The contract rate on a 30-year fixed mortgage rose nearly a quarter percentage point in the last week of September, according to Mortgage Bankers Association data released Wednesday. The steady string of increases in mortgage rates resulted in a more than 14% slump last week in applications to purchase or refinance a home.
Over the past seven weeks, mortgage rates have soared 1.30 percentage points, the largest surge over a comparable period since 2003 and illustrating the abrupt upswing in borrowing costs as the Federal Reserve intensifies its inflation fight.
The effective 30-year fixed rate, which includes the effects of compounding, topped 7% in the period ended Sept. 30, also the highest since 2006.

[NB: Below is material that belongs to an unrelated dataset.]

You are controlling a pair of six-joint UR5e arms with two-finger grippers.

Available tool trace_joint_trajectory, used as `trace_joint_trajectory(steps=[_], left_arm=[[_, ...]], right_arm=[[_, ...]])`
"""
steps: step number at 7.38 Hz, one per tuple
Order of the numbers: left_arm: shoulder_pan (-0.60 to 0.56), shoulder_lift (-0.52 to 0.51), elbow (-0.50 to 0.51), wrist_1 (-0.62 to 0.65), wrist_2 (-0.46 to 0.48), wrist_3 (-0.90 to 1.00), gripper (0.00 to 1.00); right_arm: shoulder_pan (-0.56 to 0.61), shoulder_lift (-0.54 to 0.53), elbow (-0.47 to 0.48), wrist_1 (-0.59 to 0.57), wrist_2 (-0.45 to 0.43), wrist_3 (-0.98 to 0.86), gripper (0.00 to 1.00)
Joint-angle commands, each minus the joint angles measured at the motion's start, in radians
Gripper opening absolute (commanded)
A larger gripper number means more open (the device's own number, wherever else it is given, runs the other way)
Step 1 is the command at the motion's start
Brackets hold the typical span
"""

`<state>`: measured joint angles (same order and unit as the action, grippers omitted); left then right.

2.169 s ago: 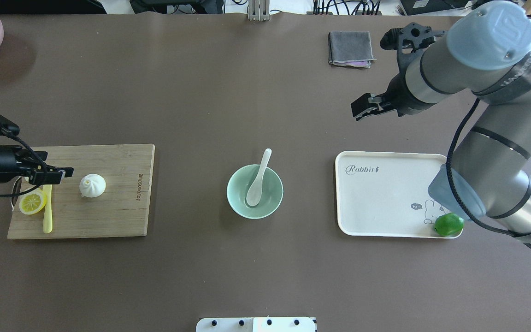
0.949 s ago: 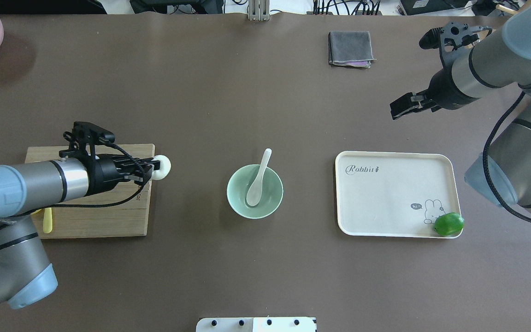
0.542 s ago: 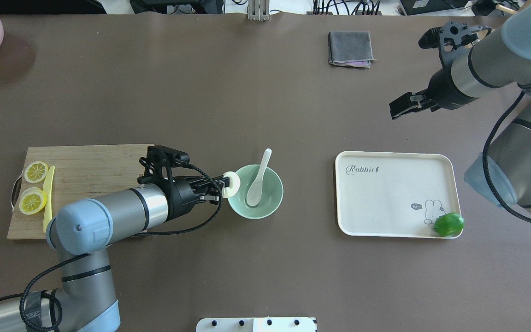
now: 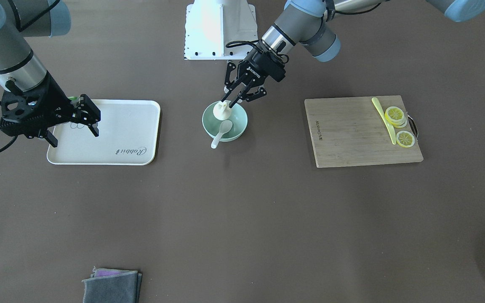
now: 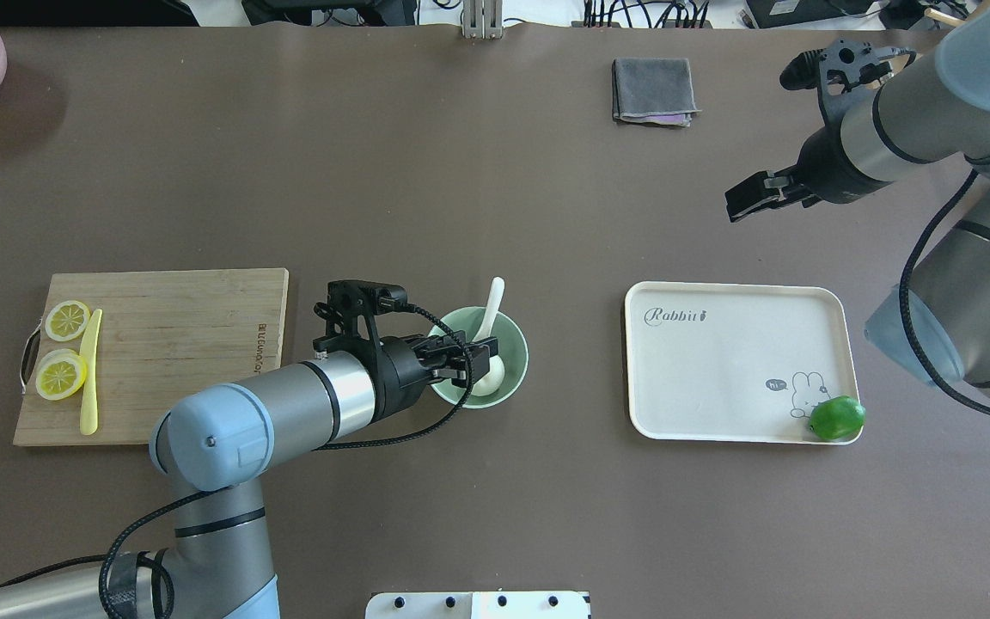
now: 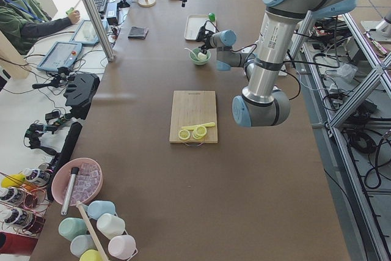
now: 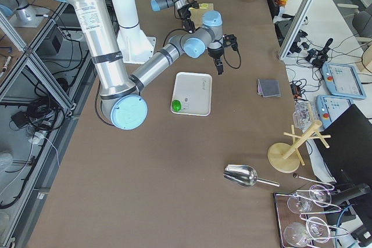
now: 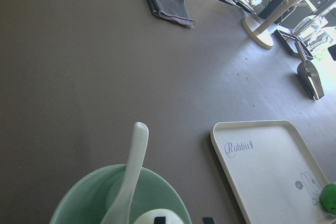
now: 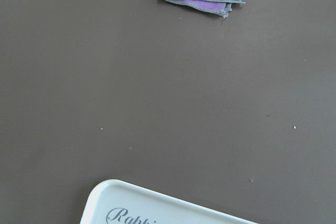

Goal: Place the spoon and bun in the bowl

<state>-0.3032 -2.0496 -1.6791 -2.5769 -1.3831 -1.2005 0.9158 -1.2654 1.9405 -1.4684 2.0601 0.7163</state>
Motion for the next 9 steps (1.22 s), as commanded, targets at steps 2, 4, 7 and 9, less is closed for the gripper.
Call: trace_joint_trajectory(steps=[2, 4, 7, 9], left_arm=[[-0.055, 0.084, -0.010, 0.011, -0.025, 0.004, 0.98], [-0.327, 0.130, -0.007, 0.081, -0.440, 0.037, 0.98], [-0.612, 0.381, -0.005, 0.083, -0.753, 0.422, 0.98], [-0.854, 0.460, -0.001, 0.168, -0.986, 0.670, 0.98]], right_arm=[[0.015, -0.009, 0.000, -0.001, 0.006, -0.008, 1.00], [0.076, -0.047, -0.003, -0.003, 0.040, -0.065, 1.00], [0.327, -0.191, -0.079, -0.006, 0.197, -0.462, 1.00], [0.492, -0.345, -0.107, -0.001, 0.225, -0.752, 1.00]])
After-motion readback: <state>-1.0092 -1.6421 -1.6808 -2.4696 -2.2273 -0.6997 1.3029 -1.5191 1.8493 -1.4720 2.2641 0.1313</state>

MBA’s index of applications to purchase a home plummeted 12.6% to 174.1, the lowest level since 2015, while the gauge of refinancing dropped 17.8% to a 22-year low.
Prospective homebuyers may soon experience some respite in the rapid upturn in borrowing costs given the US 10-year Treasury yield has eased so far this week.
Other measures of mortgage rates also put the cost of borrowing around 6.7%. Last week, Freddie Mac’s data, which is released on Thursdays, showed that the average for a 30-year loan climbed to 6.7%, the highest since 2007, in the week ended Sept. 29. Mortgage News Daily, which updates more frequently, puts the 30-year rate at 6.65% on Tuesday.
The MBA survey, which has been conducted weekly since 1990, uses responses from mortgage bankers, commercial banks and thrifts. The data covers more than 75% of all retail residential mortgage applications in the US.